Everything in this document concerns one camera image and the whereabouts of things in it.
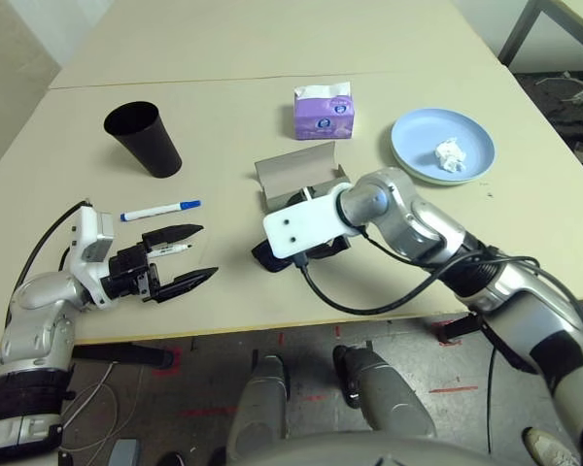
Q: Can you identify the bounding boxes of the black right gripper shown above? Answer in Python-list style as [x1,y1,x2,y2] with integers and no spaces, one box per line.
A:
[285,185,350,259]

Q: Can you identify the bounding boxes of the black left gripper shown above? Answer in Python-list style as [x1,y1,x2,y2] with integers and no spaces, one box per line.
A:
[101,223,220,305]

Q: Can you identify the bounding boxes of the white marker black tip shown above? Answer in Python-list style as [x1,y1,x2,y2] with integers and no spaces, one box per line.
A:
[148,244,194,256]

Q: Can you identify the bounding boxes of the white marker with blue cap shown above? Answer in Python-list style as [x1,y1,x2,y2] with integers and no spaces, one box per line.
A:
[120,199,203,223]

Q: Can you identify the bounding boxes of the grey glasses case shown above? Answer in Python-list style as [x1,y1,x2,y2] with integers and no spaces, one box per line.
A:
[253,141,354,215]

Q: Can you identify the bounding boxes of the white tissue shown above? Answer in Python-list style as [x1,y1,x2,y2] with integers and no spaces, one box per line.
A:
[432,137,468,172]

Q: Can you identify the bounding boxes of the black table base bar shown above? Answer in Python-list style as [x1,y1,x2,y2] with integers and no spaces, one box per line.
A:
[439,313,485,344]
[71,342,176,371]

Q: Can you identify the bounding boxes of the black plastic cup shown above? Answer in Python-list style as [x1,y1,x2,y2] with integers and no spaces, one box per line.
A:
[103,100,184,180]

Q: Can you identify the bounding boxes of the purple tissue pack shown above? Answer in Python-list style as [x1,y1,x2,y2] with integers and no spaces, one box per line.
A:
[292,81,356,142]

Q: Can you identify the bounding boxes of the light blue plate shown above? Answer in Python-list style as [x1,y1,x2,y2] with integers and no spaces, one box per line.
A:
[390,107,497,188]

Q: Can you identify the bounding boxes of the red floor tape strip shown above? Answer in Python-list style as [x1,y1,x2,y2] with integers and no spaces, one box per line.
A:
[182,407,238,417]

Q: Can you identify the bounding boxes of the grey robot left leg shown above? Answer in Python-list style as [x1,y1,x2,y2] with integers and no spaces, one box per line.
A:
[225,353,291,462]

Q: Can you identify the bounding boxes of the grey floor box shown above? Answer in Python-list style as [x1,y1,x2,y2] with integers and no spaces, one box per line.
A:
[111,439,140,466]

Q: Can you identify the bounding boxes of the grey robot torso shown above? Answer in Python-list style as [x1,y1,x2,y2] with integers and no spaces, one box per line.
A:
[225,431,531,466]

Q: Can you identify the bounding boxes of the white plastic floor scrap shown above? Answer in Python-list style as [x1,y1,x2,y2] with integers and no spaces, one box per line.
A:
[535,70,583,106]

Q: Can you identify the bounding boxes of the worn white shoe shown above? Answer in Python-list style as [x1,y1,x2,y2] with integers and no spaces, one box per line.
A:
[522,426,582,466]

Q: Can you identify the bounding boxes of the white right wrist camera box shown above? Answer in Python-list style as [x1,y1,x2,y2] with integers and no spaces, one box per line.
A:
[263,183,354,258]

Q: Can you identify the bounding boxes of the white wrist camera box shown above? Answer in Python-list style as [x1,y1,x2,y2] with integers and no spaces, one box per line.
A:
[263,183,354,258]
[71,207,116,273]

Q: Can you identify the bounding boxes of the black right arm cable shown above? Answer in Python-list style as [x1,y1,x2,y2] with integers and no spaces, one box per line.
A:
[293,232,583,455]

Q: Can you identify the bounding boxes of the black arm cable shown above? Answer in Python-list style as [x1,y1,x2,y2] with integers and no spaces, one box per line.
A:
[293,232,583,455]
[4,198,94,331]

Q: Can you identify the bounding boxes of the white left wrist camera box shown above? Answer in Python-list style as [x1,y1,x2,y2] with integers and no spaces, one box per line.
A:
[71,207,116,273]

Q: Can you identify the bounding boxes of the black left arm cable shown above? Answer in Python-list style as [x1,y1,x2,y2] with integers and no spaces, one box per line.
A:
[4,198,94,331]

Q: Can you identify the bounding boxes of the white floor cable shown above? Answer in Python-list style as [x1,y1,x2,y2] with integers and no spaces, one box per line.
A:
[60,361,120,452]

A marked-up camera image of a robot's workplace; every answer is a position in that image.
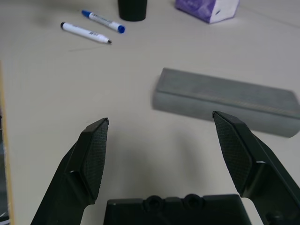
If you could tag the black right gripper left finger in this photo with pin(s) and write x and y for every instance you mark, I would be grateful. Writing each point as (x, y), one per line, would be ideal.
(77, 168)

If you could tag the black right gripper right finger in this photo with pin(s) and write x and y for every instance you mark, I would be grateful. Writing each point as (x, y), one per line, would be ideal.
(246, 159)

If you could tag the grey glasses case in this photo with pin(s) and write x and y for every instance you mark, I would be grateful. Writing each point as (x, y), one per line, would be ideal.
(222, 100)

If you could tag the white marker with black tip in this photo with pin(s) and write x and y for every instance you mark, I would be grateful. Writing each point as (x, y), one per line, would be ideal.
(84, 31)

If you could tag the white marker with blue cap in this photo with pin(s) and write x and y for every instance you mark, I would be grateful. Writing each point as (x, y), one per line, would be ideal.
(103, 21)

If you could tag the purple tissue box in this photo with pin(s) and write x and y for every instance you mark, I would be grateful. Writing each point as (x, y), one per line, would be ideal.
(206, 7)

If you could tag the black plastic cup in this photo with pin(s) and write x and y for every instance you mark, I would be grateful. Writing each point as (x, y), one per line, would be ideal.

*****

WORK INSTRUCTION: Each line of the entries above that contains "camera" is to be copied.

TASK RESULT:
Everything in this document concerns one camera image and the whereabouts of things in it.
Q: Can you identify the bounding boxes of the white right wrist camera box shown above? Answer in Python-list style as [x1,y1,x2,y2] with integers and no spaces, one box per line.
Q: Can you identify the bounding boxes of the white wrist camera box shown above? Answer in Python-list style as [x1,y1,x2,y2] with integers and no spaces, one box per line.
Q: Can you identify the bounding boxes of the white left wrist camera box shown above? Answer in Python-list style as [x1,y1,x2,y2] with integers and no spaces, one box per line.
A marked-up camera image of a robot's workplace; every answer is a position in that image.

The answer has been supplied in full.